第10話 魁星邂逅
拠点長会議は今迄WEBでやっていた。
それが今回、又しても本丸に招集が
かかる様になったのは、コロナ禍が
落ち着いたとかでも何でもない。
日本の国債利上げに比例して銀行の
収益が上がったからだろう。
そんな金あンなら、もっと有意義に
使ったらどうなんだ?
良識ある拠点長らは皆そう思って
いるだろう。それでも企業が金を使う
様になった事は悪くない。俺が一人
本丸に呼ばれただけでも出張費として
あちこちに金が落ちるって訳だ。
そして今、俺は又もや本丸の大広間で
大して面白くもない懇親会の立食に
不承不承で参加していた。
小田桐さんとは、あれからもちょく
ちょく連絡は取っていた。今でこそ
本丸で役員補佐を務めているが、元は
『櫻岾支店長』であり、今は亡き頭領に
仕事のイロハを習った点でも名実共に
俺の
支店長になった今、当時の彼の苦労が
顕然と理解出来た。
「藤崎君!」漸く手が空いて自由の身に
なれたのだろう。
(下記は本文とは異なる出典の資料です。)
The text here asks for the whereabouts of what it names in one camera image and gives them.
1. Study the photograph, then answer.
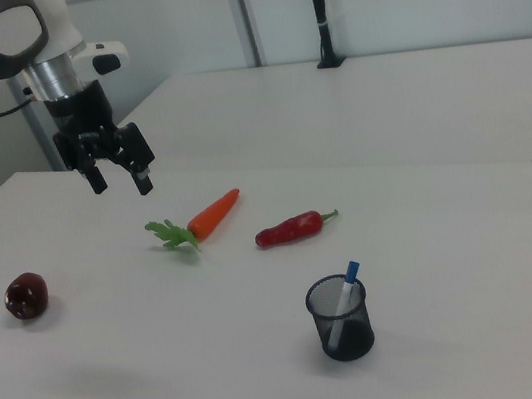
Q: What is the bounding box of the orange toy carrot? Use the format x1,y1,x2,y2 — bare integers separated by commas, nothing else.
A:
140,188,249,261

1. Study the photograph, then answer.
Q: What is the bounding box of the white table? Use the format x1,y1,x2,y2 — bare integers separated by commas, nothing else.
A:
108,19,532,226

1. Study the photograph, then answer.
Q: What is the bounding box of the red toy chili pepper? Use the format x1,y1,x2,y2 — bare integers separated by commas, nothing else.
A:
251,205,344,252

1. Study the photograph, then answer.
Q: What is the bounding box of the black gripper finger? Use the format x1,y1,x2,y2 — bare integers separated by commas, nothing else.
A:
128,164,156,198
84,162,110,197

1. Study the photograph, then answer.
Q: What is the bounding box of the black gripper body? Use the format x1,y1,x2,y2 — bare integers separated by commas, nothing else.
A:
42,71,159,185

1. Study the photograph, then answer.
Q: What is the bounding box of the dark red toy apple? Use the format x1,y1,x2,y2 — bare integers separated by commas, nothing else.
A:
0,269,54,323

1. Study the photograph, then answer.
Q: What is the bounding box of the white marker pen blue cap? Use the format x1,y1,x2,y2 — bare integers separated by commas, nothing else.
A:
314,259,374,352

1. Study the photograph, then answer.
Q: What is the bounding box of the black mesh pen cup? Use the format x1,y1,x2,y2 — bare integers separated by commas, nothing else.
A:
301,269,379,367

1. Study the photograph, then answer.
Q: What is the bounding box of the black camera pole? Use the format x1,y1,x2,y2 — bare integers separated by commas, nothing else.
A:
305,0,346,72

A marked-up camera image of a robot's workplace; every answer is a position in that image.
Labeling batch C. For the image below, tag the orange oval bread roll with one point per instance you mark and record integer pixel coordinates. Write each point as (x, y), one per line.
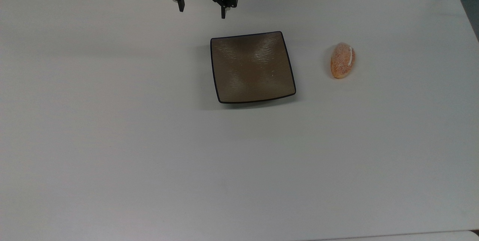
(341, 61)

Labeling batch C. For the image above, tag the brown square ceramic plate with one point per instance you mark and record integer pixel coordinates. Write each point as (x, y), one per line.
(252, 68)

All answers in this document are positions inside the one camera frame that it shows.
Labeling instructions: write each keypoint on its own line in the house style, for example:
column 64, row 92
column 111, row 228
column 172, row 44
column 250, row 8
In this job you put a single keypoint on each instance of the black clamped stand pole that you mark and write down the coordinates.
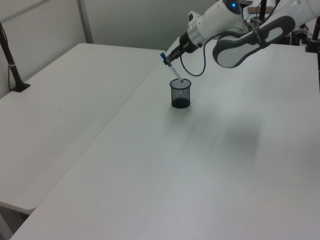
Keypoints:
column 11, row 63
column 314, row 37

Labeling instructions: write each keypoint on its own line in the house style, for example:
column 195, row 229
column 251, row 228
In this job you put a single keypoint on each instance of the blue and white marker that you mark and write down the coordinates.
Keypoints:
column 175, row 73

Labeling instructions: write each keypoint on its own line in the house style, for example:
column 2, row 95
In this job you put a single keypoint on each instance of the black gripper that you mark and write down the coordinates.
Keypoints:
column 188, row 42

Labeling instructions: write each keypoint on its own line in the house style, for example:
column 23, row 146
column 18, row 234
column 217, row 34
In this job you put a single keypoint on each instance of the black mesh pen cup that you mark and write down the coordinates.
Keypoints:
column 180, row 93

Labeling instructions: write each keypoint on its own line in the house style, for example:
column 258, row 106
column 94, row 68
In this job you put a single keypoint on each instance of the black monitor stand pole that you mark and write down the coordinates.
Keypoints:
column 262, row 8

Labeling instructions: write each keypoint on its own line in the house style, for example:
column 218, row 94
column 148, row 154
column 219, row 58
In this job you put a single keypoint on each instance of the brown desk pad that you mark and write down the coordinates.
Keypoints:
column 253, row 10

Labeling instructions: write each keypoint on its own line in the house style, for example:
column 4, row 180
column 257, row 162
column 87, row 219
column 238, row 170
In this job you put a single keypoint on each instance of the grey partition post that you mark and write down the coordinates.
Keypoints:
column 85, row 21

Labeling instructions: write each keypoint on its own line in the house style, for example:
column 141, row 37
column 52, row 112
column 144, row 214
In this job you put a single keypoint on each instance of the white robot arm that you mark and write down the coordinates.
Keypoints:
column 230, row 55
小田桐さんが俺を
見つけて声をかけてくれた。
「ご無沙汰しています。お元気そうで
何よりです。」「君も思っていたより
元気そうで良かった。」相変わらず
困った様な顔で笑う。
「支店長というのは確かに全責任が
双肩に乗っかってきますが、周りに
助けて貰って初めて成り立ちます。」
小田桐さんはそう言うと声を潜めた。
「こんな所に来ている場合じゃないと
思ってるのでしょうが、気分転換には
良いかも知れませんよ?」「…。」
本店上層階にあるレセプションルーム。
数週間前、俺は此処で頭取から辞令を
受け取った。そして今、日本全国の
拠点長と、その配下にいる支店長が
一同に会している。
「そう言えば、この夏『法照寺』で
怪談会を大々的にやるそうですよ。」
「マジですか?」「ええ。麻川住職も
お盆前後は忙しいので詳細が決まれば
連絡が来るでしょう。」
「懐かしいな。寺には岸田を連れて散々
通いましたからね。」俺は【櫻岾】での
アレコレを思い出す。
「そう言えば、藤崎君。岸田君とは
連絡取っていますか?」「え?まぁ。」
「岸田君は今、田坂君と一緒に仕事を
しているみたいですね。」すっかり
存在を忘れてたけど、岸田。そういや
俺が【猫魔岬】に異動してから早速
そんな報告が来てたっけ。忙しさに
感けてLINEでアッサリ返したが。
「田坂は俺の同期の中でもダントツで
デキる奴ですから。ガッツリ法人周り
勉強するには打ってつけですよ。」
「法個売買案件の様ですが…元々
トレーナーが藤崎君だから、しっかり
やっているでしょうね。何だか私も、
小淵沢さんから色々と教えて貰った
当時を思い出します。」
「……。」
《銀行は、社会の公器やからな?》って
割と口癖みたいに言ってたよな、頭領。
既に『猫魔岬支店』の閉店は決定して
いる。これは絶対に覆せない。だが、
地域の理解を得るのは難しい。何せ
メガバンク という妙なブランド感が
独り歩きしているのだから。そして、
あの『根古間神社』の由良宮司。
寂れた町をどうにかしたいと、新月の
度に千本鳥居に篝火を焚いている。
並大抵の作業じゃない筈だ。
「あー!いたいた。こんな隅っこに!」
突然、場違いにオメデタイ声がした。
そして俺は 最も会いたくない奴 に
見つかった事を悟った。小田桐さんも
何をか言わんや の顔だ。
「神田専務。ご無沙汰しております。」
取り敢えず、淡々と頭は下げる。
「何だよ、いつ挨拶に来るかと思って
待ってたのに。こんな隅っこで小田桐と
昔話に興じているなんて。」笑顔だが
相変わらず目は笑っていない。
「申し訳御座いません、御歓談中でした
ので、お邪魔してはいけないと思い。」
わざとガン無視しておりました、俺。
「いやあ、藤崎君に会えるのを楽しみに
していたんだよ。【猫魔岬】は、どう?
写真で見たけど、如何にも藤崎君好みの
外観だろう?」「…ええ。お陰様で。」
ふざけんなよ?あの巻貝支店の地獄の
内側螺旋階段を登らせてやろうか?
「あの辺は海外からのインバウンドは
全然擦りもしないの?最近では未確認
巨大海洋生物現わるとか、ちょっと
話題にもなってるよね。」「はい。」
ていうか、テメェが旗振ってんだろ、
店舗削減計画の。
いや…もしかして、ワンチャン?
「でも、あそこに店を置くメリットは
全くないけれどもね。」「……。」
そりゃそうだろな。
それぐらい俺にも分かってる。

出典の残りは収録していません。